The drama of life unfolds in different venues but retains its capacity to unnerve, confuse and detach our senses. As humans we conspire to understand the demons and potential hardships and tuck them away as “maybe not”. Yet the risks are ever present. Risks are defined as probabilities of adverse outcomes. We strive to learn so that we may mitigate the risks in venues that harm no one but teach us our own reactions. However where risk mitigation is not possible, we accept the risks and learn from nature’s curveballs and previous experiences. Sometimes, if we are lucky we learn from others’ knowledge. If lady luck is visiting elsewhere then we become the test pilots.
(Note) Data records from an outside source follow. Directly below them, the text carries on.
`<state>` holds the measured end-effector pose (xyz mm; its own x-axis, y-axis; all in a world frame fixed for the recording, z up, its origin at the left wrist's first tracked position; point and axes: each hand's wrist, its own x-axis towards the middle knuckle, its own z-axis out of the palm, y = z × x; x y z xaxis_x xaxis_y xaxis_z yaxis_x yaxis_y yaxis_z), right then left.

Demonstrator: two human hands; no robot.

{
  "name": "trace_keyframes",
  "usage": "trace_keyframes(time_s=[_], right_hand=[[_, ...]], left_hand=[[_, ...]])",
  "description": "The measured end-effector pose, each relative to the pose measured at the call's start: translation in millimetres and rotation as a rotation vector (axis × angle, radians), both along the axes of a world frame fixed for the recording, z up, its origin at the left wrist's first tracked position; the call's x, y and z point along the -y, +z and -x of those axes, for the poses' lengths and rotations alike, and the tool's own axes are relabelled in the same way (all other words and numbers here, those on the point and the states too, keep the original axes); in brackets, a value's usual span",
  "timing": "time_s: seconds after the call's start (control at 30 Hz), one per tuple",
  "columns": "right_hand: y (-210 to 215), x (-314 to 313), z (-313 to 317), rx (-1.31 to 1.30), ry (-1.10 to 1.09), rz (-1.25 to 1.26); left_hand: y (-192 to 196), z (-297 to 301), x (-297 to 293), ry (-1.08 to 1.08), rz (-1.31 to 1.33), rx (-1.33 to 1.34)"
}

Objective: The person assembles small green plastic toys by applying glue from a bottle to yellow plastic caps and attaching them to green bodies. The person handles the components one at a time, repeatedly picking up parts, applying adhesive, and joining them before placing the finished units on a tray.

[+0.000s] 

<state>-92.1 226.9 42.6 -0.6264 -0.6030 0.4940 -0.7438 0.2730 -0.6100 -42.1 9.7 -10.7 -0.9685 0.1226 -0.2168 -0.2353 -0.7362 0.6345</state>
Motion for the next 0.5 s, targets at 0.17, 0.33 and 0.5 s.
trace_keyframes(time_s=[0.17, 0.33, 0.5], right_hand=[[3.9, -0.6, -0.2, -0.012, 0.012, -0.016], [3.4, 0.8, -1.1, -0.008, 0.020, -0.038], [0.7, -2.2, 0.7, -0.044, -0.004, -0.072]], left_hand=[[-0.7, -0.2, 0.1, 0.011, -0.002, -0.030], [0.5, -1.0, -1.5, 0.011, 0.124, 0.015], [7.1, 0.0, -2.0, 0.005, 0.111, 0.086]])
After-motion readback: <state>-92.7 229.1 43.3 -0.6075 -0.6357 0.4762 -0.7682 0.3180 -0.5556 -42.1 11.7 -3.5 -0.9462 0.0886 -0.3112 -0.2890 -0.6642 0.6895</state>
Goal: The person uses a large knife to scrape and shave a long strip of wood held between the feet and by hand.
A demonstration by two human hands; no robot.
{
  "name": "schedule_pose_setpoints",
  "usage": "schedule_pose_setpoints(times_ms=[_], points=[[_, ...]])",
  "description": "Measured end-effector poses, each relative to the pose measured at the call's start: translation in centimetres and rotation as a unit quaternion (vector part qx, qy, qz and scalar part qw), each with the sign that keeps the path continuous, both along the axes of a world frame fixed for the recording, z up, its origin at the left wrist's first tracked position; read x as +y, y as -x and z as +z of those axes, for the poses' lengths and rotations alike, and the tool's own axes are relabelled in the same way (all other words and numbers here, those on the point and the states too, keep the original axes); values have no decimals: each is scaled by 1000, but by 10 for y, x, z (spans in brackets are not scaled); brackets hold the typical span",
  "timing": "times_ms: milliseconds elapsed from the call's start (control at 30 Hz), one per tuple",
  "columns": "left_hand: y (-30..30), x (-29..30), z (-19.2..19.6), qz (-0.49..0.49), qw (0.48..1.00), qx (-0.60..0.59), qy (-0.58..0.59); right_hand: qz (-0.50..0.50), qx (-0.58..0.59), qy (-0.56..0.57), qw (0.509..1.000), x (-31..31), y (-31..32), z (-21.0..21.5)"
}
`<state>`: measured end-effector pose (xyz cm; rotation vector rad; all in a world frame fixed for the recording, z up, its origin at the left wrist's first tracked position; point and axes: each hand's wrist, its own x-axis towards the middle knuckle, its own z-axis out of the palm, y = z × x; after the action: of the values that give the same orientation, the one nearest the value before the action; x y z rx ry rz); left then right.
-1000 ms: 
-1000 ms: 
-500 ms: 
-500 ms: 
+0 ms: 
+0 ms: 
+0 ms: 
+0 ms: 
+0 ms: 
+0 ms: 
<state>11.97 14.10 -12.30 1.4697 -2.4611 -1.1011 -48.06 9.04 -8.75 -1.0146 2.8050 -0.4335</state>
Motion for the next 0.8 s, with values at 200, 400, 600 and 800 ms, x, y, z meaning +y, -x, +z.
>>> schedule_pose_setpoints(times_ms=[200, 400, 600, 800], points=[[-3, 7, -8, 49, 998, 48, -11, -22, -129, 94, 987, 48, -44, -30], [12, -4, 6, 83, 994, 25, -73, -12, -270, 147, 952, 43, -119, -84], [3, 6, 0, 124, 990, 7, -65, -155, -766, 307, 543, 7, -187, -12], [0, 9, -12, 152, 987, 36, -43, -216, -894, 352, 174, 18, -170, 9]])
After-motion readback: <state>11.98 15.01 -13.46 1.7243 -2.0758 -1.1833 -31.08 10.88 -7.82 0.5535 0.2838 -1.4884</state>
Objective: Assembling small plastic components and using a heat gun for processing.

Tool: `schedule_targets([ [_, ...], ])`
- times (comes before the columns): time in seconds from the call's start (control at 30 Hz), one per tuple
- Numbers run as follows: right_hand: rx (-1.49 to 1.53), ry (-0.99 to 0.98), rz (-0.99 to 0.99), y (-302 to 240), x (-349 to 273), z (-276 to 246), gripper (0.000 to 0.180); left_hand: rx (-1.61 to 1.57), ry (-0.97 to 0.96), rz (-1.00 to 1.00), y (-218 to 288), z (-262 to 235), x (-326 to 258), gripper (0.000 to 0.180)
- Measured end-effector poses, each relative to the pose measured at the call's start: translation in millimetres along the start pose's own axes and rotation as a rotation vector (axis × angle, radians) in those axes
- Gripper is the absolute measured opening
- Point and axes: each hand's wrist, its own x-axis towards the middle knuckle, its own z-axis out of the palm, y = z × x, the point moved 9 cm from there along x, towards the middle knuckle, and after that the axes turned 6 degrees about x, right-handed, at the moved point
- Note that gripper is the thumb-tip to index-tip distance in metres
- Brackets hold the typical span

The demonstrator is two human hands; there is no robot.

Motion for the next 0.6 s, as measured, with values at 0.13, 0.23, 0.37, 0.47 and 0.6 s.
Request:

Both worlds exist in a single frame of reference. The drama of plunging from the sky onto certain annihilation to the reality of an accidental hemo-dynamic compromise of a life, are threads from the same fabric. Fashioning an event out of probabilities creates the illusion of a practiced possibility. The phantom that leaps out like an exuberant flame can douse itself with a sudden sigh through the aegis of experience. It is the unprepared, undocumented mind that freezes on the most unwanted of frames where answers fail and calamity visits.

We organize our lives with decisions, some with days or months of pre-thoughts and other times we intuit and spew at the spur of the moment. Both may lead to good or bad outcomes, but the decisions are always correct as long as they are based on experience and knowledge. Sometimes we base our successes and failures on attribution bias rather then on good decision making skills. It is not the outcome that proffers the way to success but the diligence of the decision making process.

Human frailty is the conspiracy of the DNA. The strength of the mind is via the evolutionary process of experience. Life teaches us. Nature roils and boils and bubbles its surprises at us. We in turn learn, respect and strategize our defenses. The battles continue.